With sex and violence readily available on television, and talk shows giving vent to almost any kind of social or sexual oddity imaginable, it's surprising there's anything left that can be considered controversial on television. But Moore's iconoclastic documentary series fits the bill.

''What they have to deal with, with us, is not language or nudity or violence, it's ideas - and that's really dangerous,'' Moore says.

Will Emmy nominee last?

Since 1971, when Norman Lear's ''All in the Family'' first brought working-class reality and cutting political satire into the sanitized land of ''Ozzie and Harriet,'' networks have had love/hate relationships with groundbreaking shows. Many never get on the air, or are canceled after a short run. Those that survive, at least initially, often have to fight with network executives wary of offending sensitive advertisers.

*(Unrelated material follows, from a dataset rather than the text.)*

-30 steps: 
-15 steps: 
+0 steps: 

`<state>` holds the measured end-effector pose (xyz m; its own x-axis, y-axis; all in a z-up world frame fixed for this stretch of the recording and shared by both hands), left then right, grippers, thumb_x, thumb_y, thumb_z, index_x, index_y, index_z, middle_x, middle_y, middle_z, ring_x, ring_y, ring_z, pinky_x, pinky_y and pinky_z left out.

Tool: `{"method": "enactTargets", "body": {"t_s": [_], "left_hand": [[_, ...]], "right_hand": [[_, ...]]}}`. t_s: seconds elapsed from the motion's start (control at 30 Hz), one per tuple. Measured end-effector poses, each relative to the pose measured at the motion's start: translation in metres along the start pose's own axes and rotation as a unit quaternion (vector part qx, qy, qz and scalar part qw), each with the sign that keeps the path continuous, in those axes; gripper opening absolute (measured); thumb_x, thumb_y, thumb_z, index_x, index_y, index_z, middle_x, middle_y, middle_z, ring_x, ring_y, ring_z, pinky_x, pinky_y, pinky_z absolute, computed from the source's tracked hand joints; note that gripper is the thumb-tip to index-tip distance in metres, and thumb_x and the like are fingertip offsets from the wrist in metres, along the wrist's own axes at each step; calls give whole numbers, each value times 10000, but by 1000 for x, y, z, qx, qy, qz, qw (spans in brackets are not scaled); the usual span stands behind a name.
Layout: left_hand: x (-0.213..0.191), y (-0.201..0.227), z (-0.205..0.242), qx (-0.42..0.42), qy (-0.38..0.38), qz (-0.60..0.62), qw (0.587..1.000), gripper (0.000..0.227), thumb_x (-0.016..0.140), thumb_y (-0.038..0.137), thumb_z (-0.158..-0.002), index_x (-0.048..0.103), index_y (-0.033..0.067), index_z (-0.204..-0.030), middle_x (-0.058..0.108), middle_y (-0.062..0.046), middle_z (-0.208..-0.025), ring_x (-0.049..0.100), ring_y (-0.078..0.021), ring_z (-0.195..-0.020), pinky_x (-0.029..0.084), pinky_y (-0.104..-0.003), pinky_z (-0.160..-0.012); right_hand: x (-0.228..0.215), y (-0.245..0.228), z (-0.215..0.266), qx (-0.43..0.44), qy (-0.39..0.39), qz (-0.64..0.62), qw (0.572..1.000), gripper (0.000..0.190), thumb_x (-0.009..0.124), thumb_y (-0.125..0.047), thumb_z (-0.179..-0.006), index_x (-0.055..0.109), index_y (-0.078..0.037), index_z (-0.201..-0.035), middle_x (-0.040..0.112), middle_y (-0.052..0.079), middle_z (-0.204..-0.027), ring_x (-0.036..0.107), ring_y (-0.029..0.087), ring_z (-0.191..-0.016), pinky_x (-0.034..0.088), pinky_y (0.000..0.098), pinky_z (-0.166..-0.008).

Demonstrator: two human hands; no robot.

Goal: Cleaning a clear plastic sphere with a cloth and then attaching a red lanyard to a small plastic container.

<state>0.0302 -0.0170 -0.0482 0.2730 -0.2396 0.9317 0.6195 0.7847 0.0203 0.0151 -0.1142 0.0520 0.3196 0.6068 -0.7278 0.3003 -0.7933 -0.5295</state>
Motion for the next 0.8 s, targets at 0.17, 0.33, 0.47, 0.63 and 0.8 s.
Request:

But whether it's ''Maude,'' ''Hill Street Blues,'' or ''The Simpsons,'' such shows have started new trends, expanded television's boundaries, and proven to have long lives in syndication.

Moore's critically acclaimed show was just nominated for an Emmy. But he doesn't know if it will survive into the fall.

''I find it extraordinary that a show that was just nominated for an Emmy should even be associated with the idea of a cancellation,'' says David Mortimor, a producer with the BBC, which airs ''TV Nation'' in Britain.

But what may seem bizarre to the British with their noncommercial and sometimes-quirky television, is business as usual in Hollywood.

''The networks are in the business of short-term, bottom-line, thinking,'' says Norman Lear. ''In television that translates into 'Give me a hit on Tuesday night at 8:30, and [forget] everything else.''

What suffers, Lear says, is the innovation and risk taking.

''Any idea that inherently requires some time for the audience to get acclimated to ... has no opportunity to develop,'' Lear says.

While each of the three major networks has taken risks throughout the years, in general they remain cautious, relying more on ratings and demographic surveys than on daring, creative instincts.

The advent of cable TV, with its subscriber-based license to air almost anything, did nudge the three major networks in new directions. But it took the success of the upstart Fox network to really push their limits.

''We always talked about doing things to get us noticed, not gratuitously, but we wanted to do things that no one else was doing,'' says Bob Greenblatt, Fox's executive vice president for prime-time series development.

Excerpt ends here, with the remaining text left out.